Dear Spiritual Workout,
I’ve been divorced from my ex-husband for more than a decade and we are both remarried. Even though we have a good relationship, I wish he were more involved with our grown kids. He moved far away from all of them and it seems their relationships are mostly surface. I feel bad for the kids. Is there anything I can do to help their relationships along?

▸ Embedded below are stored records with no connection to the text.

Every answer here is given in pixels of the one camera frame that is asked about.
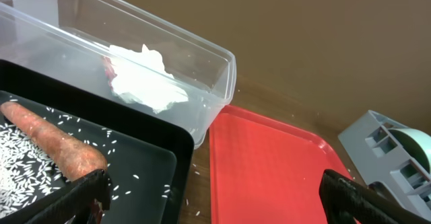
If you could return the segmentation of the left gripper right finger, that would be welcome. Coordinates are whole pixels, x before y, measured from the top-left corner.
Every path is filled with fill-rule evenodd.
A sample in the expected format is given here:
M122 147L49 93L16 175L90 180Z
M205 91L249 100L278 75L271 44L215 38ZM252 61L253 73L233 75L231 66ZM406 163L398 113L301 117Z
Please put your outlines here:
M430 224L330 169L323 172L319 197L328 224Z

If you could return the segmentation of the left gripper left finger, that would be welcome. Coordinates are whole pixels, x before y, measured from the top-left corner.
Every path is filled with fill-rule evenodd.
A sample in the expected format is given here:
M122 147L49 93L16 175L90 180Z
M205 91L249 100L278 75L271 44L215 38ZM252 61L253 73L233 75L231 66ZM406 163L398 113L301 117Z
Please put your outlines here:
M36 202L1 218L2 224L95 223L110 209L111 180L94 170Z

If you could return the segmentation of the orange carrot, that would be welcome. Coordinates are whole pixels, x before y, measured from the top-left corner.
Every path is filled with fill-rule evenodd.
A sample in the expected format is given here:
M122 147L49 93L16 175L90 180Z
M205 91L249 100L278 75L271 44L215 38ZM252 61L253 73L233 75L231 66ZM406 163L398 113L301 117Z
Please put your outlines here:
M1 104L1 113L29 136L67 179L74 181L94 170L108 169L107 160L99 150L68 135L22 105L5 102Z

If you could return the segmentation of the white rice pile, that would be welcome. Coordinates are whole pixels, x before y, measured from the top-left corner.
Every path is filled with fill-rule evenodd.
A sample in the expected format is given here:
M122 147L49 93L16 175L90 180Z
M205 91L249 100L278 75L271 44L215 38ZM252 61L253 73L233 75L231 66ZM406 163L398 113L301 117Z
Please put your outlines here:
M112 178L111 208L103 223L160 223L176 167L173 153L78 116L17 96L21 103L63 132L96 148ZM66 186L69 180L22 130L1 118L1 216L12 214Z

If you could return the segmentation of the green bowl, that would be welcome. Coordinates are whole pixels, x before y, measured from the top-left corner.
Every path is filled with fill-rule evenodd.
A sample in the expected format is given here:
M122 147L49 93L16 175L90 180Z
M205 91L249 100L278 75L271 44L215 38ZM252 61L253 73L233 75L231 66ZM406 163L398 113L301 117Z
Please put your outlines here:
M389 132L430 173L430 135L413 128L390 128Z

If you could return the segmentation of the red snack wrapper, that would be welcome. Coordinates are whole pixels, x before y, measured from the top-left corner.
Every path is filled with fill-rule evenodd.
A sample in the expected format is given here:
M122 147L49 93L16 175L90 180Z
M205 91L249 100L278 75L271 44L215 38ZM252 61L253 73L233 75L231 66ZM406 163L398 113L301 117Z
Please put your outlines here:
M114 68L112 67L112 63L109 57L102 57L102 62L104 65L104 71L108 78L108 84L110 88L112 88L112 80L117 76L117 74L114 71Z

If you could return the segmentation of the white napkin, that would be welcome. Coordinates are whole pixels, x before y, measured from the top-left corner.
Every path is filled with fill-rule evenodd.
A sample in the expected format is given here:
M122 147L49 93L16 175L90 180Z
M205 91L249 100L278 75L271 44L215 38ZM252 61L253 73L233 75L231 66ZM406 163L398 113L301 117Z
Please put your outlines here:
M112 80L112 93L122 101L148 106L158 114L189 100L187 92L172 82L174 76L166 72L157 50L143 44L135 52L111 44L109 51L115 54L110 60L117 74Z

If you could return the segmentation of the grey dishwasher rack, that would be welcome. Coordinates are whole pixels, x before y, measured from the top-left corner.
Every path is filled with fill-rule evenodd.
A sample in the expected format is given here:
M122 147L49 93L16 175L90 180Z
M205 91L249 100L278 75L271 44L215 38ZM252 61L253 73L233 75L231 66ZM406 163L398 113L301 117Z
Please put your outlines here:
M338 138L366 185L380 184L406 210L430 220L430 173L389 132L409 128L369 110Z

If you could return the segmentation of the black plastic tray bin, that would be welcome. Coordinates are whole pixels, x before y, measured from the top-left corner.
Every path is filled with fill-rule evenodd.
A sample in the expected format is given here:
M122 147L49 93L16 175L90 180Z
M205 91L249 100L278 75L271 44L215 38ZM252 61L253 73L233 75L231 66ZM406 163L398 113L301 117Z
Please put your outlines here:
M104 154L113 191L103 223L178 223L193 154L186 130L1 61L9 100Z

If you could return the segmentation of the red serving tray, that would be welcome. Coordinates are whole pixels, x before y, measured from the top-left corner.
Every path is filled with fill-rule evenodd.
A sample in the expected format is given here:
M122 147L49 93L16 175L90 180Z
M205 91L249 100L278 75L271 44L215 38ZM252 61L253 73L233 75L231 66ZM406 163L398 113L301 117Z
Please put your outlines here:
M210 126L213 224L326 223L325 169L349 176L318 135L236 106Z

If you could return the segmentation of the clear plastic bin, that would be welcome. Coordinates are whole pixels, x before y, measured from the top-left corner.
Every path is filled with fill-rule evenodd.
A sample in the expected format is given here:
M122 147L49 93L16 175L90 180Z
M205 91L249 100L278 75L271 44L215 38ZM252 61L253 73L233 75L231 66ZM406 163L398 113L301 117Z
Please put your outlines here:
M112 93L110 45L161 53L187 102L155 114ZM236 59L225 48L123 0L1 0L1 58L185 129L195 146L233 98Z

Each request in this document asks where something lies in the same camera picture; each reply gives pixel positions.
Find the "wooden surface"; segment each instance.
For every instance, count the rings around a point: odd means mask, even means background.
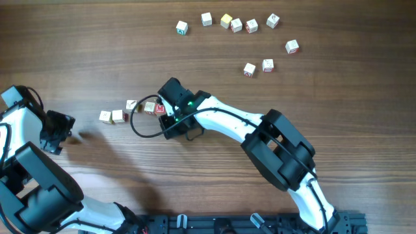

Well, you’ve said a mouthful and these are the concepts I’m limiting myself to in response: intentions matter; judgments separate us; take responsibility. “I wish he were…” is, I’m sorry/not-sorry to say, where that comes to an end. It’s a wish, a hope, and it’s all you’ve got because none of us can ever intend for another. That means if any or all of your kids want a different relationship with their father, it will have to be an intention they have for themselves. Next, to assume that’s what they want is to judge, plainly and simply. And your assessment that their relationships with him “seem surface” is actually more judgment. In truth, you don’t really know (but you can certainly inquire). Lastly, to take responsibility means understanding and appreciating the difference between what we are and what we are not responsible for. I know you care, obviously, but if you take this on as your responsibility, that’s where the wheels will come off and forever frustration will ensue.

Dear Spiritual Workout,
How do I improve my boundaries at work? I’ve tried so many times to tell my fellow employees how I need to work and I am disregarded. My lunch disappears from the fridge, my favorite pens are taken, etc. Am I being petty?

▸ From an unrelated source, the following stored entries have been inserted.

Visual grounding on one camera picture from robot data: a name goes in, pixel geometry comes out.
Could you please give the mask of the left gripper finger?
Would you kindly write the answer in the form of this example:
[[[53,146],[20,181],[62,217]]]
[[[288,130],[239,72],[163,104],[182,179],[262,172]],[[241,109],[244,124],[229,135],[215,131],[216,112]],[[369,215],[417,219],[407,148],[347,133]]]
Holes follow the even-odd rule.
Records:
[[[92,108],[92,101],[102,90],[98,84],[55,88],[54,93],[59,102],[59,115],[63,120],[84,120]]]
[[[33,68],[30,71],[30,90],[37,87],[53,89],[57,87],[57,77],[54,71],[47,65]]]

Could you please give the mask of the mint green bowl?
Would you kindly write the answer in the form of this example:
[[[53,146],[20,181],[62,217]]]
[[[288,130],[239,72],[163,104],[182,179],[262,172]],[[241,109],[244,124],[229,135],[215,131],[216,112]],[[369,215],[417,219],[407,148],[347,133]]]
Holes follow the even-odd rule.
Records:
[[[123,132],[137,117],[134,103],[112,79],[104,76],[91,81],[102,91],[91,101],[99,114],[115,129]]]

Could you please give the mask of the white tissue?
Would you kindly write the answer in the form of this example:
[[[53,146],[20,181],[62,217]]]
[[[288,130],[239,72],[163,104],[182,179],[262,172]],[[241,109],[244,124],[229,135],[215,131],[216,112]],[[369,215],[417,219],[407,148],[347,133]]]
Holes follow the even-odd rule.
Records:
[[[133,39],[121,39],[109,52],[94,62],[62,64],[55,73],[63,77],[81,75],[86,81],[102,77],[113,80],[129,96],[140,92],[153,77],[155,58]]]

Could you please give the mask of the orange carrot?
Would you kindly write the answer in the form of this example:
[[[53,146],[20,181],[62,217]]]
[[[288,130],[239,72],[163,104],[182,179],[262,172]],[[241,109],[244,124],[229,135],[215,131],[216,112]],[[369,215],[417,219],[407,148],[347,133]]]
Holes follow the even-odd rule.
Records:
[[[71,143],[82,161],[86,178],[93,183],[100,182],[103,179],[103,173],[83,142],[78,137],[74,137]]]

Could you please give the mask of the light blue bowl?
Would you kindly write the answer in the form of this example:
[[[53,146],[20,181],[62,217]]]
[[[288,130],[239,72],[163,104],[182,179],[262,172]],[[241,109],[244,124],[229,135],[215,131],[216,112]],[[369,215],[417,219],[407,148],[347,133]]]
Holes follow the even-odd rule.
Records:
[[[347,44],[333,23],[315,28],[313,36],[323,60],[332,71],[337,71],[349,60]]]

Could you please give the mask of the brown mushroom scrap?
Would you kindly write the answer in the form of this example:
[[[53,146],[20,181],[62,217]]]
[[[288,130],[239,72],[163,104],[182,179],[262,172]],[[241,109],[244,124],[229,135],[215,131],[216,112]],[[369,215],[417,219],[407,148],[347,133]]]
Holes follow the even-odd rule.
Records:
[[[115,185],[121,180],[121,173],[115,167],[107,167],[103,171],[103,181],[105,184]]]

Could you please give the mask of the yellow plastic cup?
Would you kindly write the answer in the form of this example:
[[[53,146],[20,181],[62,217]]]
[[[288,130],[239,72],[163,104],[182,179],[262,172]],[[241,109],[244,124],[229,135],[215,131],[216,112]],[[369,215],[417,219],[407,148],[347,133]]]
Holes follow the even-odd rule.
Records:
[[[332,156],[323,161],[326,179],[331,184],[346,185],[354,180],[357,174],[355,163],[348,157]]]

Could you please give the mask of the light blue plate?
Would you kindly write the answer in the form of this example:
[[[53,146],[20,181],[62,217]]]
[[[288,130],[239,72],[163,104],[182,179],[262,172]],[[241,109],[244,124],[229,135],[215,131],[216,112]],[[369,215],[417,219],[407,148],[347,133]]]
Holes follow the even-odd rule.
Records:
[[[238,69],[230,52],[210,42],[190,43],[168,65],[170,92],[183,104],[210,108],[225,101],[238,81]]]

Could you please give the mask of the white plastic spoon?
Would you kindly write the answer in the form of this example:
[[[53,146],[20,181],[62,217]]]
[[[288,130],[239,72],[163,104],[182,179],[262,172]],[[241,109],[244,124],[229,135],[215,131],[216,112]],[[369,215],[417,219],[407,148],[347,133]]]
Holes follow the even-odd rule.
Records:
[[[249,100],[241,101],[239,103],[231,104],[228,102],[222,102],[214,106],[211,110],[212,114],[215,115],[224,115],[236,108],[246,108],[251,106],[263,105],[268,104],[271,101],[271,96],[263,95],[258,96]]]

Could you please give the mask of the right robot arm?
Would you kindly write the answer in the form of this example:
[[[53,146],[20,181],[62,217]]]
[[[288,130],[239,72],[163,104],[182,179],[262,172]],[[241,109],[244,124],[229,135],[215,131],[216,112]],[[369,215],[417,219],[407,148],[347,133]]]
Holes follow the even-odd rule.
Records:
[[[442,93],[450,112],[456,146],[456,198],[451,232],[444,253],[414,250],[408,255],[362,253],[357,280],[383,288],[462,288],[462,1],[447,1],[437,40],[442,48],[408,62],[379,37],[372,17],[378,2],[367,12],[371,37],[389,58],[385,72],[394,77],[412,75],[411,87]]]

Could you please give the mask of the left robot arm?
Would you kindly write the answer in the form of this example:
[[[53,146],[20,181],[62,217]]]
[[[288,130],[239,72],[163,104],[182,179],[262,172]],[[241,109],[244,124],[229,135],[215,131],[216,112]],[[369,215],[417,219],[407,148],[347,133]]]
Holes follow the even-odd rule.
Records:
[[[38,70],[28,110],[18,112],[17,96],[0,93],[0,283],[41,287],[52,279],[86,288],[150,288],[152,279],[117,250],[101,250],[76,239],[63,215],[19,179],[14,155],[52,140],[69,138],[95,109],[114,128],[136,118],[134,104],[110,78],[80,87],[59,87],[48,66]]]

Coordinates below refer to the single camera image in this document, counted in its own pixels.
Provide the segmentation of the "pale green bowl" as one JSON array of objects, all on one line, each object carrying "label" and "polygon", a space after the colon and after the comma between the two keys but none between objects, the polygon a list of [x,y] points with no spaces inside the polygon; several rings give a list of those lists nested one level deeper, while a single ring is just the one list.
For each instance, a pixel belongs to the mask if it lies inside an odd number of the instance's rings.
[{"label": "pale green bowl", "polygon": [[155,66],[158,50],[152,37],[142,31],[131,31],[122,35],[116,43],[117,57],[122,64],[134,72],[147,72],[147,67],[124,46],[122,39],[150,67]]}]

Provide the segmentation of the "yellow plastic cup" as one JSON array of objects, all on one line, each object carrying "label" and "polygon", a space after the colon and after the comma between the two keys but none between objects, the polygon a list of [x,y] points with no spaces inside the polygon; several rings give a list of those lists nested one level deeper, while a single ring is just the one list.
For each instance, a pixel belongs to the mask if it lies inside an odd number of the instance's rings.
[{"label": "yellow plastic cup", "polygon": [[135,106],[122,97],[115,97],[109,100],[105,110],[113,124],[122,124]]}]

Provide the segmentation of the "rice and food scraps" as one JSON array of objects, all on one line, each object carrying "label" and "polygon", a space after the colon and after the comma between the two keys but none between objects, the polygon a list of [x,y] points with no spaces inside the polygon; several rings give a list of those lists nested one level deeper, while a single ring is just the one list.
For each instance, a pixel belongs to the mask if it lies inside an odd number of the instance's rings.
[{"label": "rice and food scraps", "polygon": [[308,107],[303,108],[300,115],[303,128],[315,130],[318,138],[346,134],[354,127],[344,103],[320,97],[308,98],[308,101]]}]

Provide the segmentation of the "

You pose two very different questions here and I’m going to focus on the one about how to improve boundaries. Most everyone I work with understands the importance of boundaries and it sounds like you’re in that camp. And most everyone I work with struggles to enforce the boundaries they set and then feel disregarded, deflated, demoralized and the like as a result. You’ve probably heard the expression, “we teach people how to treat us.” That’s true, but we largely do so unconsciously based on beliefs we have about ourselves, life, our place in it, and how things work. The chronic nature of your complaint buttresses the theory that the root of this issue is the family of beliefs you have that add up to being disregarded in these ways. I don’t count; I’ll offend someone; my opinions don’t matter; I don’t matter; other people know more than I do; I’m being petty are examples of what some of your beliefs might be…but only you will know for sure. Beliefs matter because they create experience. If you brought a list of whatever they are to a Spiritual Workout Weekly Online E.F.T./Tapping Clinic, you’d be well on your way to dis-creating them, replacing them, and having entirely new experiences at the office.